Prompt
Find the lines of the material below that include the string "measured", then copy each one.

Provided material

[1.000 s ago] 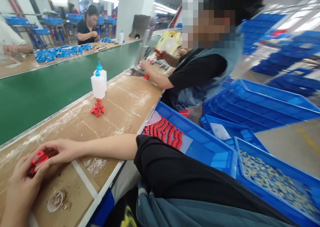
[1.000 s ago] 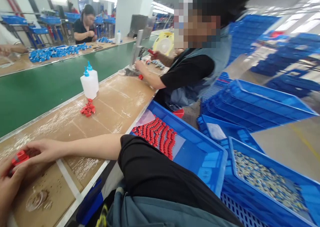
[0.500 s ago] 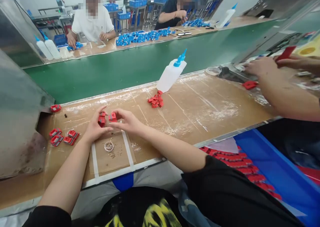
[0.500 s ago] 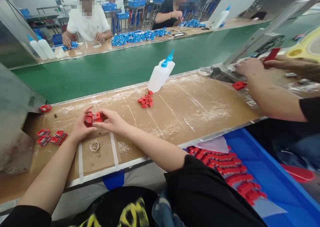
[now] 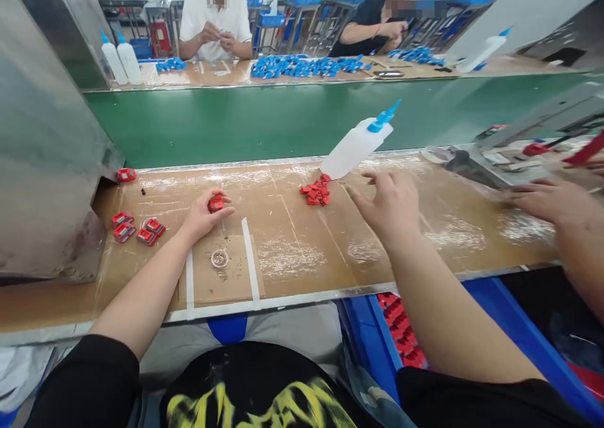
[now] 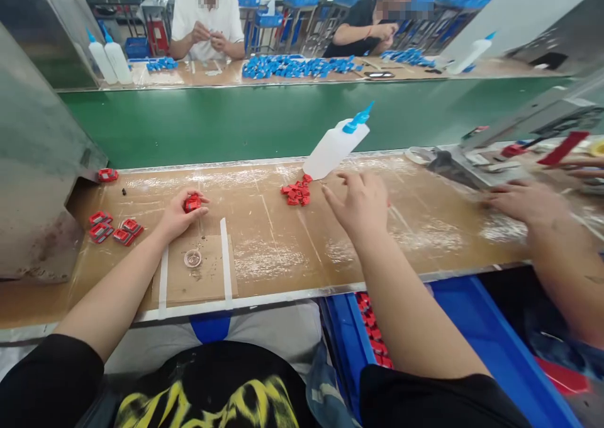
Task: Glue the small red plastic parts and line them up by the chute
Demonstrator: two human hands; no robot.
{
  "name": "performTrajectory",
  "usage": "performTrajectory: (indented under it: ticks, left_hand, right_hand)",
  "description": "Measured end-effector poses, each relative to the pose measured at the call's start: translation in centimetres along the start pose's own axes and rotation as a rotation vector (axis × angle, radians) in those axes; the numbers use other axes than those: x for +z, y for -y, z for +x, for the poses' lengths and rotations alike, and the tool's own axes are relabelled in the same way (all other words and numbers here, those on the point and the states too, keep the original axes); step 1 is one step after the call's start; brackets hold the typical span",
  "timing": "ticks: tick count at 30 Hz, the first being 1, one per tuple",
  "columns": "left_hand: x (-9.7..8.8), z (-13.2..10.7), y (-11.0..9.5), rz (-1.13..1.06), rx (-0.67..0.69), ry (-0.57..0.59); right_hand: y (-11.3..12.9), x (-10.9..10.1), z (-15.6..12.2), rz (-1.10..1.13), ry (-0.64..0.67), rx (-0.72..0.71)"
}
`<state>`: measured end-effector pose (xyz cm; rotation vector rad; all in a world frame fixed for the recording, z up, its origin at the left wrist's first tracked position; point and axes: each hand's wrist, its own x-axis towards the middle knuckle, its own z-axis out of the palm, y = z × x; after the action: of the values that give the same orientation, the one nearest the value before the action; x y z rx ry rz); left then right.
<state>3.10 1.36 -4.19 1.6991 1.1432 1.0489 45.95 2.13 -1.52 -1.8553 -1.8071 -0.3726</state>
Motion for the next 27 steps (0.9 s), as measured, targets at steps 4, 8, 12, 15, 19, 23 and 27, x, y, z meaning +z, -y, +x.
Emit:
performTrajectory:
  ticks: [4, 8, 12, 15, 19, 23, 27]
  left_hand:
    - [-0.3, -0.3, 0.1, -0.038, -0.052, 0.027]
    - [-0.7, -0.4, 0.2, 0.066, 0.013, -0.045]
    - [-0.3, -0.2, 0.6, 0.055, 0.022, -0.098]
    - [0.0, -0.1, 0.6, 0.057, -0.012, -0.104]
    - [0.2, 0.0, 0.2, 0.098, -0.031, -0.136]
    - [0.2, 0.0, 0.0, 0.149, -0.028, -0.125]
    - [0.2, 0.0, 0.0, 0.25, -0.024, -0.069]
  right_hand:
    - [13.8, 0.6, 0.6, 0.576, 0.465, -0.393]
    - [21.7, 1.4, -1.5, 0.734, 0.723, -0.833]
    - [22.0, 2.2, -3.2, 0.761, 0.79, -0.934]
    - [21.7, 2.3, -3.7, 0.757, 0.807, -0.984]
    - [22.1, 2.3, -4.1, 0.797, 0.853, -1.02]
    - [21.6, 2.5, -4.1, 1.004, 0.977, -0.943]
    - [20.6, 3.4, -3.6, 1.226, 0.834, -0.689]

Written response
  "description": "Measured end-effector poses, each relative to the pose measured at the call's start: translation in centimetres along the start pose's own axes and rotation as a rotation vector (axis × angle, radians) in those axes; the numbers use other axes than those: x for +z, y for -y, z for +x, for the poses' lengths and rotations alike, and the tool's own axes are relabelled in the same way (all other words and numbers here, those on the point and the states too, keep the original axes); step 1 is one step after the call's start; brackets hold the typical span",
`<state>`: measured end-effector pose (xyz cm; rotation vector rad; all in a world frame fixed for the recording, z up, its origin at the left wrist's first tracked position; point and axes: each hand's wrist, its own x-axis towards the middle knuckle, its own z-axis out of the palm, y = z × x; after the action: of the values that give the same orientation, the one nearest the value before the action; x y z rx ry rz); left then right.
Motion for the next 27 steps (0.9 s), as measured, targets at steps 4, 8, 12, 15, 19, 23 and 27, x, y, z meaning +z, -y, +x.

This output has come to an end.